Assignment |
Transcribe the data as written, minus images.

************

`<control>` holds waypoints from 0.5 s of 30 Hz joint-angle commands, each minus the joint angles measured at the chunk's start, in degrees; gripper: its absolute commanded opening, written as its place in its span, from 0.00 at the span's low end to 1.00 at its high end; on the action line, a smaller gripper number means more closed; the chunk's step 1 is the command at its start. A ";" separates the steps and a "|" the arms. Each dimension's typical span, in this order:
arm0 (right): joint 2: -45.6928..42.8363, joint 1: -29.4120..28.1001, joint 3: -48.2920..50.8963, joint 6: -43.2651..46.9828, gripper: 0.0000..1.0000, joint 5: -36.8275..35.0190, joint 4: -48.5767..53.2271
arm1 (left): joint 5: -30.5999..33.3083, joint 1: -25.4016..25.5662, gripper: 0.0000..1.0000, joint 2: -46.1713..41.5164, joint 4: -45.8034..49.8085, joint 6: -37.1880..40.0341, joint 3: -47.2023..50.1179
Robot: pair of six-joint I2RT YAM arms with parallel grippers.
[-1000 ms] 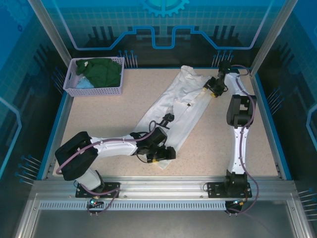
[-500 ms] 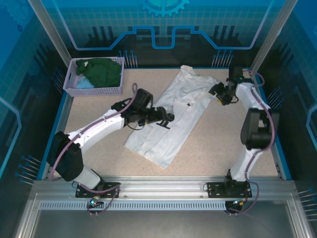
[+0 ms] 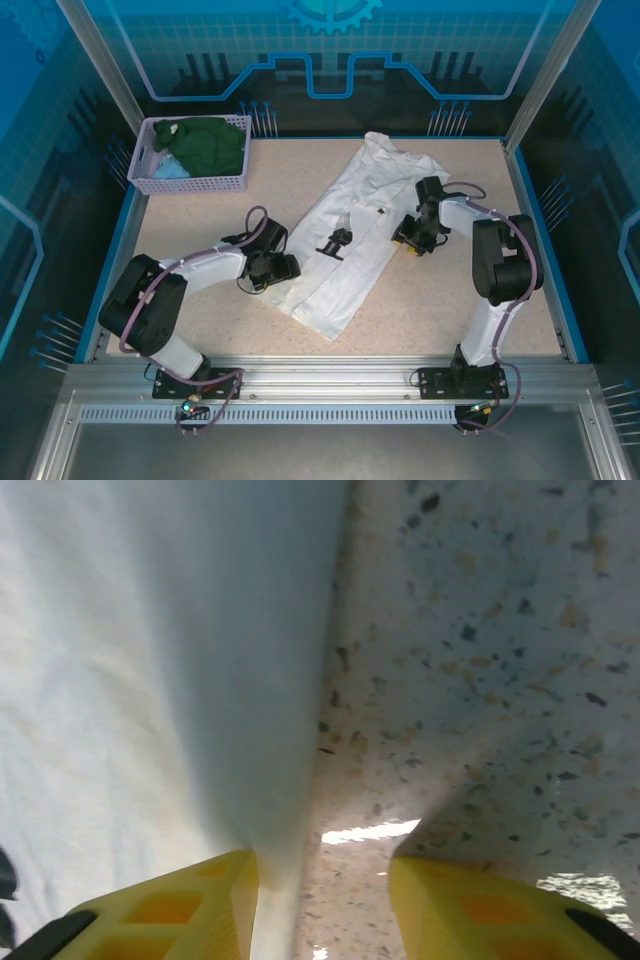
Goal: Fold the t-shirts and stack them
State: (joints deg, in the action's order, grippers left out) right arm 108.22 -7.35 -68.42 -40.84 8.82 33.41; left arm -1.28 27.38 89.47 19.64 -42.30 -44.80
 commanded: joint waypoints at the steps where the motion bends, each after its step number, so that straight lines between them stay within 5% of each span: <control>1: 0.94 0.29 -0.47 1.57 0.42 -4.51 0.15 | -5.92 1.52 0.70 0.06 -1.77 -3.30 6.48; 15: -2.53 12.51 -0.31 3.86 0.44 -0.83 1.90 | -11.70 22.14 0.72 -0.73 -9.16 -16.90 7.53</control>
State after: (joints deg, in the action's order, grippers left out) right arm 107.81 2.11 -68.31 -38.48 9.82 33.52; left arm -9.41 46.76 87.37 5.02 -54.57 -39.00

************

Exercise result |
`<control>` holds waypoints from 0.5 s of 30 Hz joint-angle commands, each minus the joint angles measured at the chunk's start, in degrees; gripper: its absolute commanded opening, written as its place in its span, from 0.00 at the span's low end to 1.00 at its high end; on the action line, a smaller gripper number means more closed; the chunk's step 1 is the command at its start. A ";" separates the steps and a "|" the arms. Each dimension's typical span, in this order:
arm0 (right): joint 2: -45.6928..42.8363, joint 1: -29.4120..28.1001, joint 3: -48.2920..50.8963, joint 6: -43.2651..46.9828, gripper: 0.0000..1.0000, joint 5: -36.8275..35.0190, joint 4: -48.5767..53.2271
arm1 (left): joint 5: -30.5999..33.3083, joint 1: -25.4016..25.5662, gripper: 0.0000..1.0000, joint 2: -46.1713..41.5164, joint 4: -45.8034..49.8085, joint 6: -37.1880..40.0341, joint 3: -47.2023..50.1179
Robot: pair of six-joint I2RT YAM arms with parallel grippers.
[-1000 ms] 
[-500 ms] 
[+0 ms] 
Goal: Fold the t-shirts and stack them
State: (joints deg, in the action's order, grippers left out) right arm 108.22 -7.35 -68.42 -40.84 8.82 33.41; left arm -1.28 27.38 89.47 19.64 -42.30 -44.80
 commanded: joint waypoints at the steps where the motion bends, each after its step number, so that straight lines between them stay within 5% of each span: <control>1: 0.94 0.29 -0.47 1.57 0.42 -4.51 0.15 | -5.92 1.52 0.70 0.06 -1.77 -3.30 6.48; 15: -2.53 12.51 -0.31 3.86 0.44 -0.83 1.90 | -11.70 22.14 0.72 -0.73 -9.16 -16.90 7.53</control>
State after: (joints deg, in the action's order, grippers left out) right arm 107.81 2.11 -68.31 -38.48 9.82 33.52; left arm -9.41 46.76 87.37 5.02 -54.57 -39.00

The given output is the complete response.